[Records excerpted from a collection]
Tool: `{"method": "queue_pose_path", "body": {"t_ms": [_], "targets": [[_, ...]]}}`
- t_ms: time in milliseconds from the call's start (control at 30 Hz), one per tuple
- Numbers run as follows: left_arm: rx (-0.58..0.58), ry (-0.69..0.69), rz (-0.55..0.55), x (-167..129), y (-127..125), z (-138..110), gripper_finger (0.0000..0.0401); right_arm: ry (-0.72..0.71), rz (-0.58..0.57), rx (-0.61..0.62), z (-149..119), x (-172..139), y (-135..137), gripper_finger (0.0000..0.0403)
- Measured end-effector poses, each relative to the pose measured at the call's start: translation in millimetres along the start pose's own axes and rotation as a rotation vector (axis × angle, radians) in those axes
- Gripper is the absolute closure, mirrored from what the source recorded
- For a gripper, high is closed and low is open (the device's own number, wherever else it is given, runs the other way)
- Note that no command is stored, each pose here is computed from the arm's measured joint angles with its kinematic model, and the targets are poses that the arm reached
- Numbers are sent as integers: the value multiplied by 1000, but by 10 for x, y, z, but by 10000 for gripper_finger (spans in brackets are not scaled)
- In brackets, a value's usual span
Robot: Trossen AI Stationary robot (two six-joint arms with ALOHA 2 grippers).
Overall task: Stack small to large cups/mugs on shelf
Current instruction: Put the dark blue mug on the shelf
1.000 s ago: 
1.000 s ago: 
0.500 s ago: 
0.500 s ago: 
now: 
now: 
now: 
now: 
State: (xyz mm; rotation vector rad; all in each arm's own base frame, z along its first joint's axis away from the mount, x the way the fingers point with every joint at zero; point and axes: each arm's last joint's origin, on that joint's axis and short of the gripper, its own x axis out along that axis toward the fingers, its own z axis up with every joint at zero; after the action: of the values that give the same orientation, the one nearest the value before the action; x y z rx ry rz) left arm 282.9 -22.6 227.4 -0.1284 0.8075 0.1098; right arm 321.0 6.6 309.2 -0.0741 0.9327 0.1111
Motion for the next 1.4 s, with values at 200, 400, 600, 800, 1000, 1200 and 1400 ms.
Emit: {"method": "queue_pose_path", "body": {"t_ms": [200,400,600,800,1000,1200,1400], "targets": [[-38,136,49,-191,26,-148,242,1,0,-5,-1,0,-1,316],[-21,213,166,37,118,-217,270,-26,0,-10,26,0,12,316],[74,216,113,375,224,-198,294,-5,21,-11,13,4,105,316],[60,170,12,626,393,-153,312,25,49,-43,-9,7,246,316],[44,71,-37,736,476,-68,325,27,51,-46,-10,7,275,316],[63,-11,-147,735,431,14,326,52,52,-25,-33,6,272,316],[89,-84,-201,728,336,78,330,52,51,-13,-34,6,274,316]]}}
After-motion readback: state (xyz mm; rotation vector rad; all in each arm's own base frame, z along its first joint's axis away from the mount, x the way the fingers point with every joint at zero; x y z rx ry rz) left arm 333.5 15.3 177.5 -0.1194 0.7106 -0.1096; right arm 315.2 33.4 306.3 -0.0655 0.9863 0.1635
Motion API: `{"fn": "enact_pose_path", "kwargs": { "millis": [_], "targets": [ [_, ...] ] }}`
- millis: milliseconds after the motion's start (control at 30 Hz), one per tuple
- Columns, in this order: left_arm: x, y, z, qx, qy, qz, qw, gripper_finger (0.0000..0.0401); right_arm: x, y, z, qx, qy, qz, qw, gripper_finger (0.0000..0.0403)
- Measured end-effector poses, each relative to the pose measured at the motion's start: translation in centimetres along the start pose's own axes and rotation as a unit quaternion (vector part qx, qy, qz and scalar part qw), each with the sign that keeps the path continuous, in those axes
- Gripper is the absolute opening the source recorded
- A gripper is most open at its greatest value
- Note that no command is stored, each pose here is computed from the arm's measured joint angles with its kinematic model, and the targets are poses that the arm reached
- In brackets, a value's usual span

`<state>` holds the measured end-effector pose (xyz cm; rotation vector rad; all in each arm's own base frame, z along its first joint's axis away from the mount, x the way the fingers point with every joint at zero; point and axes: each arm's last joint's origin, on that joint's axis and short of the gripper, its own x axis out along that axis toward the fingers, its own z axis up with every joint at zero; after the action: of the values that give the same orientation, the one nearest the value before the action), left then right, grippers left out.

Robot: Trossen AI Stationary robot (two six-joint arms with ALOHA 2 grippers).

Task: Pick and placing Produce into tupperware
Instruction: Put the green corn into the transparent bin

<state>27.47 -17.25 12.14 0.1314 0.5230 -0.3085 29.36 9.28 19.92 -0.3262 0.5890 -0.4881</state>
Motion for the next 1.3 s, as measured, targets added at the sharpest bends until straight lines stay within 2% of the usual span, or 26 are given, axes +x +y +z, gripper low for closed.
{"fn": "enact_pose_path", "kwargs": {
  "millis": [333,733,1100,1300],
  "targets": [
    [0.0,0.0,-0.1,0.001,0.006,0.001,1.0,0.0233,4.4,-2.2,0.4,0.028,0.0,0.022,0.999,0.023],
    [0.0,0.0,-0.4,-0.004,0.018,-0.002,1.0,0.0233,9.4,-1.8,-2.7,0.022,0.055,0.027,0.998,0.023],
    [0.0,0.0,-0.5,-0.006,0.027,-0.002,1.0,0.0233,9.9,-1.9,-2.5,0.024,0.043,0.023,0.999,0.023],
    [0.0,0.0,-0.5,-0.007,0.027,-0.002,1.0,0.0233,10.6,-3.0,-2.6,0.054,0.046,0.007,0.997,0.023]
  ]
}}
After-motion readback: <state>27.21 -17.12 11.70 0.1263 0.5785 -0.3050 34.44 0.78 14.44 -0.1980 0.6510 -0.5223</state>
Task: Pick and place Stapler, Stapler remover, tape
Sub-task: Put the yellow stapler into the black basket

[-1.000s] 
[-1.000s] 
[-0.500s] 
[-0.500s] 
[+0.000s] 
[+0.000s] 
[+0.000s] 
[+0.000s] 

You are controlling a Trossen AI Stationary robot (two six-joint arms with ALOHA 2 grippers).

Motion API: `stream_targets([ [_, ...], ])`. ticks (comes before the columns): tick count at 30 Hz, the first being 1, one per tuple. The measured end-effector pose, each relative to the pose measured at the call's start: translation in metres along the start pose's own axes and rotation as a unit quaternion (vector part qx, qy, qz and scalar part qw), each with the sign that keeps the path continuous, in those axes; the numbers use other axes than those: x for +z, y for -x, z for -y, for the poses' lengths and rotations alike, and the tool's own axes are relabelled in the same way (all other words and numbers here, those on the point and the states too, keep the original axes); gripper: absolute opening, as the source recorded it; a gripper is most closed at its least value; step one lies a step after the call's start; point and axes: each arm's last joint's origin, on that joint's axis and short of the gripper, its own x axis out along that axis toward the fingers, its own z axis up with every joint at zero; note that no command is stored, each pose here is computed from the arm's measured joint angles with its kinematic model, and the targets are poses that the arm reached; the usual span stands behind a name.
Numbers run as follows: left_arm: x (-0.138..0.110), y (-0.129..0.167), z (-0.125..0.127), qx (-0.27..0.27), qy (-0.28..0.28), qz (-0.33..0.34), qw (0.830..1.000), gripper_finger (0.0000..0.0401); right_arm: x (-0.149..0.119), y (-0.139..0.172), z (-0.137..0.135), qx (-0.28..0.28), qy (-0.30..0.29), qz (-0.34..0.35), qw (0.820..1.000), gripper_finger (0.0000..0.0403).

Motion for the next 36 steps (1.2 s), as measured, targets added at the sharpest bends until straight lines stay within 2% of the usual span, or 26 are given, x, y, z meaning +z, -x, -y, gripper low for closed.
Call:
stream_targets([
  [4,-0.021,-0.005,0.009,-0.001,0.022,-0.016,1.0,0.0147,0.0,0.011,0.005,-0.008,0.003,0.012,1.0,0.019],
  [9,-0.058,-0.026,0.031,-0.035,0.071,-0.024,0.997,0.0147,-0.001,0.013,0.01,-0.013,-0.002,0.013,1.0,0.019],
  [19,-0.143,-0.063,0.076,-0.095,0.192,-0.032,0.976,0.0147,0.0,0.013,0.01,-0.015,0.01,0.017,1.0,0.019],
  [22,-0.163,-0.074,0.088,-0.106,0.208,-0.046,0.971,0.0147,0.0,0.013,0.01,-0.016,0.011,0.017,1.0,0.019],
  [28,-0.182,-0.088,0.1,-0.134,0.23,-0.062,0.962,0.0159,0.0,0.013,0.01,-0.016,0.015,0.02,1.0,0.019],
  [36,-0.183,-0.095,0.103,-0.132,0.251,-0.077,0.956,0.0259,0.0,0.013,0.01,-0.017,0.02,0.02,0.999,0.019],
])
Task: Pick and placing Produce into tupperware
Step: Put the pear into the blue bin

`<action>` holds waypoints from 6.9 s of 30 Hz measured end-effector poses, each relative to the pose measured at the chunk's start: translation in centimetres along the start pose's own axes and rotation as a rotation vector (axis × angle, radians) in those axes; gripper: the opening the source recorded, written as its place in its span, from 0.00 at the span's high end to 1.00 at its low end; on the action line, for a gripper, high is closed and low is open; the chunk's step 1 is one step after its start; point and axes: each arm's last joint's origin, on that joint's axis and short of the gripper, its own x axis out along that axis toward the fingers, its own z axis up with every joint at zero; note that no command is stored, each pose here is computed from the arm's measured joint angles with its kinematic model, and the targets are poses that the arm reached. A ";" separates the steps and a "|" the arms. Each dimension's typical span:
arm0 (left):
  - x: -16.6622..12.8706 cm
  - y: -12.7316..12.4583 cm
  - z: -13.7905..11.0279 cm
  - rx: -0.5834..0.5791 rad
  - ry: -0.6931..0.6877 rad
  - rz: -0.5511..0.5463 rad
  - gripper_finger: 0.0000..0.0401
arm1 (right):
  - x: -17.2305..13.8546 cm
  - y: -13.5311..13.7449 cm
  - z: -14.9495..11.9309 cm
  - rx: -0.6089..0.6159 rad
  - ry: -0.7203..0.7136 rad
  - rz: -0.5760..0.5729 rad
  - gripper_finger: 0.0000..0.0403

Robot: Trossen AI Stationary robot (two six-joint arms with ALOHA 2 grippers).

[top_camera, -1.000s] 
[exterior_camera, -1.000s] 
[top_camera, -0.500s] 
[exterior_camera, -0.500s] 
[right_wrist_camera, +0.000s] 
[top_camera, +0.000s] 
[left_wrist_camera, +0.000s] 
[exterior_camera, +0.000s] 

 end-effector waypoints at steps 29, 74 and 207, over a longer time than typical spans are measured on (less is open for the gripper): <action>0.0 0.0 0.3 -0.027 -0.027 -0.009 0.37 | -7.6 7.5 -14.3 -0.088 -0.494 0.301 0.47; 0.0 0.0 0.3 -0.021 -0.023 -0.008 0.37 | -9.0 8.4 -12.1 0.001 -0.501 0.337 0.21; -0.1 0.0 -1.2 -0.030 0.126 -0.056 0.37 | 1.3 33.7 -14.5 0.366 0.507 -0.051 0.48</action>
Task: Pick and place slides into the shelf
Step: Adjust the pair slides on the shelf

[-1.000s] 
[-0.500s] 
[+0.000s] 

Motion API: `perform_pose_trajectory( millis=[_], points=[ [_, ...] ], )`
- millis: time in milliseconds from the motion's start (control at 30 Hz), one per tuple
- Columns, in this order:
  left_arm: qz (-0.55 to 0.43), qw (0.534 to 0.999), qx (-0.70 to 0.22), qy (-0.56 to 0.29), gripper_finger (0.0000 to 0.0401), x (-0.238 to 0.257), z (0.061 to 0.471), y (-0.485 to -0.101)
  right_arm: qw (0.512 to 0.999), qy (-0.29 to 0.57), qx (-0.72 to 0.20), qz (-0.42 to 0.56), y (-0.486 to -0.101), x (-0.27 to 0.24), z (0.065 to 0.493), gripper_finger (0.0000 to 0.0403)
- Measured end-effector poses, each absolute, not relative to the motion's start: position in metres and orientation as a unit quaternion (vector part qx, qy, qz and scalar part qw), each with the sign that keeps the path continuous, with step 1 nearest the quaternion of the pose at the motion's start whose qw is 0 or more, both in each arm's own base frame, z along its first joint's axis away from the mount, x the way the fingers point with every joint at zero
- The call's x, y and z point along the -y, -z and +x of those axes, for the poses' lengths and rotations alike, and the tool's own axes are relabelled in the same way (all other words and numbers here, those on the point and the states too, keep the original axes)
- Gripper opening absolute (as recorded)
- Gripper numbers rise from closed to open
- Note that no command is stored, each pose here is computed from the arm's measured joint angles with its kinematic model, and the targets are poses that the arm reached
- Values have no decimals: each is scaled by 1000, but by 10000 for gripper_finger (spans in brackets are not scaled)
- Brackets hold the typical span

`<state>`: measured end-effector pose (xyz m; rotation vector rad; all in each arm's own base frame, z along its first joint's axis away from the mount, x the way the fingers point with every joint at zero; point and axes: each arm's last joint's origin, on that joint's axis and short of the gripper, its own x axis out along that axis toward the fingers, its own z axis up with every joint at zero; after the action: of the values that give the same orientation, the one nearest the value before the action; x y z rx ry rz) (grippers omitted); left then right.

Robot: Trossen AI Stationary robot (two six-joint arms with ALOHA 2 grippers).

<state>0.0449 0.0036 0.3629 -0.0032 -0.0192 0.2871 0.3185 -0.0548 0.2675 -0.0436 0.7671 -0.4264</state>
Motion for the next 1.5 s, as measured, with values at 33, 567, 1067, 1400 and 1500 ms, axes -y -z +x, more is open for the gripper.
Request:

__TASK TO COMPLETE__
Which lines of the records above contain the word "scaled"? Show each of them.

__RESPONSE TO THIS EXERCISE__
- Numbers are sent as integers: the value multiplied by 1000, but by 10 for x, y, z, but by 10000 for gripper_finger (spans in brackets are not scaled)
- Values have no decimals: each is scaled by 1000, but by 10000 for gripper_finger (spans in brackets are not scaled)

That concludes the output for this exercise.